ASFA emphasizes adoption over reunification in three important ways. First, it requires that if a child is in foster care for 15 out of the prior 22 months, the state shall begin termination proceedings against that child’s parents. This timeline has been critiqued as arbitrary and callous in nature. For example, if a parent is incarcerated for 18 months, the state can automatically terminate parental rights, even if the reason for incarceration has nothing to do with the child. Further, if a parent is struggling with mental health concerns or a substance use disorder, this is not generally a realistic timeframe for the parent to demonstrate satisfactory improvement to avoid termination. The timeline does not consider whether parents are making progress towards meeting their goals; it simply places families on a conveyor belt towards termination.

Second, ASFA allows for “concurrent planning,” meaning that states can simultaneously begin planning for adoption even while they are working towards family reunification. What’s more, ASFA offers financial rewards to states that meet certain adoption quotas but does not similarly reward family reunification. Under this model, parents are meant to collaborate with case workers toward reunification goals while those same caseworkers are free – and incentivized – to concurrently work towards finding an adoptive family for the children. Even with the best intentions of a social worker, the inherent bias created when you incentivize adoptions renders concurrent planning untenable and undermines the goal of reunification.

Finally, ASFA allows states to bypass requirements that they make reasonable efforts towards reunifying families under certain “aggravated circumstances.” Aggravated circumstances include, for example if a parent has had their rights to a prior child terminated, regardless of how long ago that termination occurred. Imagine a scenario where a teenager loses parental rights to their child because they are young, unemployed, and not in a position to properly care for that child. If that same teenager, 20 years later, has contact with child welfare authorities, the agency would not have to make reasonable efforts to keep the parent and a totally different child together, even though the parent might now be stably housed, gainfully employed, and otherwise capable of caring for the child.

Beyond ASFA’s technical flaws, the law is also a relic of its time. ASFA was passed amid an intense moral panic over “crack babies” and their “unfit” mothers. The severe public judgment of substance use disorder in low-income, Black communities resulted in punitive responses including the removal of many children without providing support for their mothers. This approach stands in stark contrast to the empathy demonstrated to the mostly white mothers affected by the opioid crisis and the policies that followed. ASFA’s castigatory provisions have continued to be implemented most harshly in Black and brown communities, with Black women more likely to have their rights terminated than similarly situated white mothers.

As a result of this disproportionate impact on marginalized communities and the overall harm the law has caused families across the board, many impacted parents, advocates, and scholars have called for ASFA’s repeal. In the interim, a proposed federal bill, The 21st Century Children and Families Act, would curb many of ASFA’s most problematic proposals. First, it would prevent termination of parental rights based solely on incarceration or immigration detention, if the parent is actively engaged in services intended to address the underlying reason for state involvement or if a child is placed with kin.
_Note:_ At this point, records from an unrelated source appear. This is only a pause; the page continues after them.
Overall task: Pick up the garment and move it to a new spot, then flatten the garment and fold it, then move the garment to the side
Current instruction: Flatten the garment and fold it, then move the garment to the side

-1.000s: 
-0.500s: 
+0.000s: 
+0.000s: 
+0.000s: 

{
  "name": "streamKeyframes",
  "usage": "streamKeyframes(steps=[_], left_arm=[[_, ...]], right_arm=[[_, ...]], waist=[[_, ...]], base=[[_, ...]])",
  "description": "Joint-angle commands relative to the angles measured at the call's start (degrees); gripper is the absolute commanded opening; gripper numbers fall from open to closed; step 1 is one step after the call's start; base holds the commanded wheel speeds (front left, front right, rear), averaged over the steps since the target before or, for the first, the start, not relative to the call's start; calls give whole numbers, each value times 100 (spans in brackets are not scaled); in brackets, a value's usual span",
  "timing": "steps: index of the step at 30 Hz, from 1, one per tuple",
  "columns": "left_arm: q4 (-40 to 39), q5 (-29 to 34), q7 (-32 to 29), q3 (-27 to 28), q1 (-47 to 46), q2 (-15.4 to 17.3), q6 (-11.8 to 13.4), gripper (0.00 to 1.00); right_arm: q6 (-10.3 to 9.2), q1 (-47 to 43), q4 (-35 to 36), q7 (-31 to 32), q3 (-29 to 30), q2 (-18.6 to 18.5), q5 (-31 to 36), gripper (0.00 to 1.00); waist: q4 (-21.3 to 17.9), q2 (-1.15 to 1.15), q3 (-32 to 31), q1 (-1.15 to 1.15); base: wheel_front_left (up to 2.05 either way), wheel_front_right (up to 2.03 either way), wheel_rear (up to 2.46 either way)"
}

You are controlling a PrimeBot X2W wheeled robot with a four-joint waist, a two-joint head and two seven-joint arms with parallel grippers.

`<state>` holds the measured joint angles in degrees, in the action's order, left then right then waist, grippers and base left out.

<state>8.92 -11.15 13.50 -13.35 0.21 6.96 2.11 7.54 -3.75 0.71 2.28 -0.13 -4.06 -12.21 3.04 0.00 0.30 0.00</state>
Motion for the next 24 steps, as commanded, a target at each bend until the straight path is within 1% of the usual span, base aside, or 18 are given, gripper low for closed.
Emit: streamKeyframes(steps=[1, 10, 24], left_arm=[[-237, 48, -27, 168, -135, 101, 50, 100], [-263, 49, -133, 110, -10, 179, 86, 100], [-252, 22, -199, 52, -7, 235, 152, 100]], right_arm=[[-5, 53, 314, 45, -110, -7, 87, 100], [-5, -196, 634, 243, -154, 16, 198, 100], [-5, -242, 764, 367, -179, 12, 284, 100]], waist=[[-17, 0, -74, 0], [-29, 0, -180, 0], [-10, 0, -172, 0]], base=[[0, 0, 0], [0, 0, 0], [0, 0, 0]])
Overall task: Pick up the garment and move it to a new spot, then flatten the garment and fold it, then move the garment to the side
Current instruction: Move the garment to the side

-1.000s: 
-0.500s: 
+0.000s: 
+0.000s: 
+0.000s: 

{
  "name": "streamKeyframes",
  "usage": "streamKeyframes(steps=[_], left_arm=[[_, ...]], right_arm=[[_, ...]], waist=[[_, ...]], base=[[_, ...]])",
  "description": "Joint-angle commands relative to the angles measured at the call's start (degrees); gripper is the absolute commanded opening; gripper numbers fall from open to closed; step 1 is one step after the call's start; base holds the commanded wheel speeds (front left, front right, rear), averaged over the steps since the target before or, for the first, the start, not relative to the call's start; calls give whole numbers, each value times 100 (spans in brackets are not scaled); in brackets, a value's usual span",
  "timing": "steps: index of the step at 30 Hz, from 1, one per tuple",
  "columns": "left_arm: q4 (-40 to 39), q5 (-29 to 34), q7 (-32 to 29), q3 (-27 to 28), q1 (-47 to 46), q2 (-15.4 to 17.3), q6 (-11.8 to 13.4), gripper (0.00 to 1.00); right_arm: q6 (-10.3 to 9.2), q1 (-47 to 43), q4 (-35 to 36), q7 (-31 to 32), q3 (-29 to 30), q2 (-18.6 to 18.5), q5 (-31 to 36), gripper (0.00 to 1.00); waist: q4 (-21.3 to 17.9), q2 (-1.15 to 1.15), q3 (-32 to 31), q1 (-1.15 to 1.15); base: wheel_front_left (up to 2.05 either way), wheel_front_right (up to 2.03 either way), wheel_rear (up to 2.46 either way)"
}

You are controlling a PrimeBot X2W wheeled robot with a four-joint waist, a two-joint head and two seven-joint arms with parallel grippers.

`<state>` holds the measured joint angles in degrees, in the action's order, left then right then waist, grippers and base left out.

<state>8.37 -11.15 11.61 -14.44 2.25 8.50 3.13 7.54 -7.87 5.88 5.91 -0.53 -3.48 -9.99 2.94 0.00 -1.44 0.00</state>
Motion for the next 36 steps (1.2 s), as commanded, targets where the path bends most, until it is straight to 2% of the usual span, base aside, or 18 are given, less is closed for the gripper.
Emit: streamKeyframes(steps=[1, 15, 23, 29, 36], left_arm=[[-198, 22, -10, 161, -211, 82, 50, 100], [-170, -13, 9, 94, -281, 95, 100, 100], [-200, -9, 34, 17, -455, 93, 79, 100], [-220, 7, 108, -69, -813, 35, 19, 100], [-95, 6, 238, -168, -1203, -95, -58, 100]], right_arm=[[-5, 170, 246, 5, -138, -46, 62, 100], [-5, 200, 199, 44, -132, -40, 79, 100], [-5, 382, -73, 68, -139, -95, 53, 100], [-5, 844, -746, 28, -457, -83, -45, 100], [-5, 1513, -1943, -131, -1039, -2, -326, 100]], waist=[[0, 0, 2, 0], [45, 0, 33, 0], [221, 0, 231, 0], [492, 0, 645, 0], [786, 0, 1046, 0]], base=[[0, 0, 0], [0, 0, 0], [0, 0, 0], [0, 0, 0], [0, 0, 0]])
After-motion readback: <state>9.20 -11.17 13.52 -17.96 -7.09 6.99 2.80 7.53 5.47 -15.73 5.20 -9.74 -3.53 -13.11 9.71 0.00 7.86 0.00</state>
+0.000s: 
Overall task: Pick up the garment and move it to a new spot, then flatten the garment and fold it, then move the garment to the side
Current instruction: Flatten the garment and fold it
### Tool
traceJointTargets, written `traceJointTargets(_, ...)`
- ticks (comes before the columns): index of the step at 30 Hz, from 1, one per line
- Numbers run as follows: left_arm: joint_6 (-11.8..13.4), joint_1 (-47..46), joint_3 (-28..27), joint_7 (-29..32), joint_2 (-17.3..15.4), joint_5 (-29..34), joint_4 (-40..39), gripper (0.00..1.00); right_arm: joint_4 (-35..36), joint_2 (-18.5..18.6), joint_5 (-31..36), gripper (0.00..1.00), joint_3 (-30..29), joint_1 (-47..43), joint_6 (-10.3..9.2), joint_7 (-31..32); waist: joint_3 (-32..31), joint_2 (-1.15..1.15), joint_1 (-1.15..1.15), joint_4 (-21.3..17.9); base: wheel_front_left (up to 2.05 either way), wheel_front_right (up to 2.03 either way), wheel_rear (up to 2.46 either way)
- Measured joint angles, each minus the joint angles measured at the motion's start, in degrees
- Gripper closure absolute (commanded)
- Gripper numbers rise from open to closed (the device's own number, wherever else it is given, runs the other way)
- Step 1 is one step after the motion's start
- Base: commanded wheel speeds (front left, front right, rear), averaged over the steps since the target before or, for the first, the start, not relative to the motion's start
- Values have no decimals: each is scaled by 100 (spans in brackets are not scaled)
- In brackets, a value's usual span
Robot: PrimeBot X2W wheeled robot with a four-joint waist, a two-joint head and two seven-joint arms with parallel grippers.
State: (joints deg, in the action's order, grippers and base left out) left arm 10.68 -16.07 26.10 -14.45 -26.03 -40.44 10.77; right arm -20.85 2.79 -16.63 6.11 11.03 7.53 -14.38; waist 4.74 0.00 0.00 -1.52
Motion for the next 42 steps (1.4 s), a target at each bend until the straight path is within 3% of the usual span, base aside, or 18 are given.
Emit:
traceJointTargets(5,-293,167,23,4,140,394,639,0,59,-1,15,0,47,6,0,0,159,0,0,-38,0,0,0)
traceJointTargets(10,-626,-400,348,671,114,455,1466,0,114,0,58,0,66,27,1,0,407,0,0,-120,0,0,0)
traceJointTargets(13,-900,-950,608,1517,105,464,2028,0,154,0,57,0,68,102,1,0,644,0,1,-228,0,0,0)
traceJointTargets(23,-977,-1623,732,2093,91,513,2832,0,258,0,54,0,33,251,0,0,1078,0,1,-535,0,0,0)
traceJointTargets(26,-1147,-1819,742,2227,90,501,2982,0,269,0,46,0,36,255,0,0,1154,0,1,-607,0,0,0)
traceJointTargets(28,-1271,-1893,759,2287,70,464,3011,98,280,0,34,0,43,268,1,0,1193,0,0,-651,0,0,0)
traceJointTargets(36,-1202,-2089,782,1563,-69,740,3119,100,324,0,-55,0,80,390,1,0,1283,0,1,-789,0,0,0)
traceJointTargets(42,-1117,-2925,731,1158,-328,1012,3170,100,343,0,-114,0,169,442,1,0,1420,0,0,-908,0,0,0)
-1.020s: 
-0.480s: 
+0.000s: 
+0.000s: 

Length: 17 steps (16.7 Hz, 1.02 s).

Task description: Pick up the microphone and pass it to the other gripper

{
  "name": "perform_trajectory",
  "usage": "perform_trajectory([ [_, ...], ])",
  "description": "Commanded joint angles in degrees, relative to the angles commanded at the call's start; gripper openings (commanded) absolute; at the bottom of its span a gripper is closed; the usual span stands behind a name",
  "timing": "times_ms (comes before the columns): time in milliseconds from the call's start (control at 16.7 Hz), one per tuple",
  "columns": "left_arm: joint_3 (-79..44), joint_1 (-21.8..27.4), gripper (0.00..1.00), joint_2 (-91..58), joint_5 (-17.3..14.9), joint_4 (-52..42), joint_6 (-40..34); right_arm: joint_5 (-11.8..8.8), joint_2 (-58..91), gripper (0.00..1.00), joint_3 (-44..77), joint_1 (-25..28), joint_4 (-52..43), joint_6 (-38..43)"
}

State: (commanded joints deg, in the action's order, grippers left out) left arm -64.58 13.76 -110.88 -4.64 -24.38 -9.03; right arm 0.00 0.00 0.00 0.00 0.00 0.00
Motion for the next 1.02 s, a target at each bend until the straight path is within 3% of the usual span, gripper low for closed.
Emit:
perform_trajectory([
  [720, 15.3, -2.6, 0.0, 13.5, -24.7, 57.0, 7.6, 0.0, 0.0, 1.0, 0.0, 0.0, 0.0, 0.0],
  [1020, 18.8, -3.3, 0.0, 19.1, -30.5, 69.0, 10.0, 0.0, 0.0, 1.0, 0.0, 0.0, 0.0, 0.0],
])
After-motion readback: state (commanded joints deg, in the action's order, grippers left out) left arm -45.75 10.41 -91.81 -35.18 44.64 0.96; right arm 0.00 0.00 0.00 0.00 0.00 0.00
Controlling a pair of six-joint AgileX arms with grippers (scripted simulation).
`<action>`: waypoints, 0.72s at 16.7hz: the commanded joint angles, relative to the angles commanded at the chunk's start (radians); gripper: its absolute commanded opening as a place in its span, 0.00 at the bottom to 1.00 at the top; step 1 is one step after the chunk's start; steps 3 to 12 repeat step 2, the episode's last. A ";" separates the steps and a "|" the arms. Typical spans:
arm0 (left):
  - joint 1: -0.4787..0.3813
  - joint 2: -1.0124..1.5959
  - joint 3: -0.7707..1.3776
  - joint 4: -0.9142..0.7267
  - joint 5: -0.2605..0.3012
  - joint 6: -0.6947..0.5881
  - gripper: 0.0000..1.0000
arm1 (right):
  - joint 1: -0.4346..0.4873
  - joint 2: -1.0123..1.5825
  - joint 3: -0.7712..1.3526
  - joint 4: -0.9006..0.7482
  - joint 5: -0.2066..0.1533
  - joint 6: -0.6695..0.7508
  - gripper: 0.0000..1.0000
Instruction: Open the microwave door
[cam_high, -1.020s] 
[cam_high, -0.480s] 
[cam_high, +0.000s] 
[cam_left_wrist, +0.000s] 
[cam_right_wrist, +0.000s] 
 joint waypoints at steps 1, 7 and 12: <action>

It would also extend the timeline for termination so that states could only petition for termination if a child was in foster care for 24 consecutive months and make such filing discretionary rather than mandatory. These changes, among others, are important “non-reformist reforms” in that they “reduce the power of an oppressive system while illuminating the system’s inability to solve the crises it creates.”

In the past 25 years, more than one million children have had their legal relationships with their parents terminated. While some extreme cases exist where children cannot safely be reunified with their families, ASFA is not designed to address this problem. Instead, ASFA is an adoption incentive program that bases termination decisions on a strict timeline regardless of the risk of harm to the children involved. Rather than assess risk, support families, and make thoughtful decisions about how best to proceed, ASFA simply sets a stopwatch. After 25 years, it’s time to stop the clock on ASFA and the damage it inflicts on families.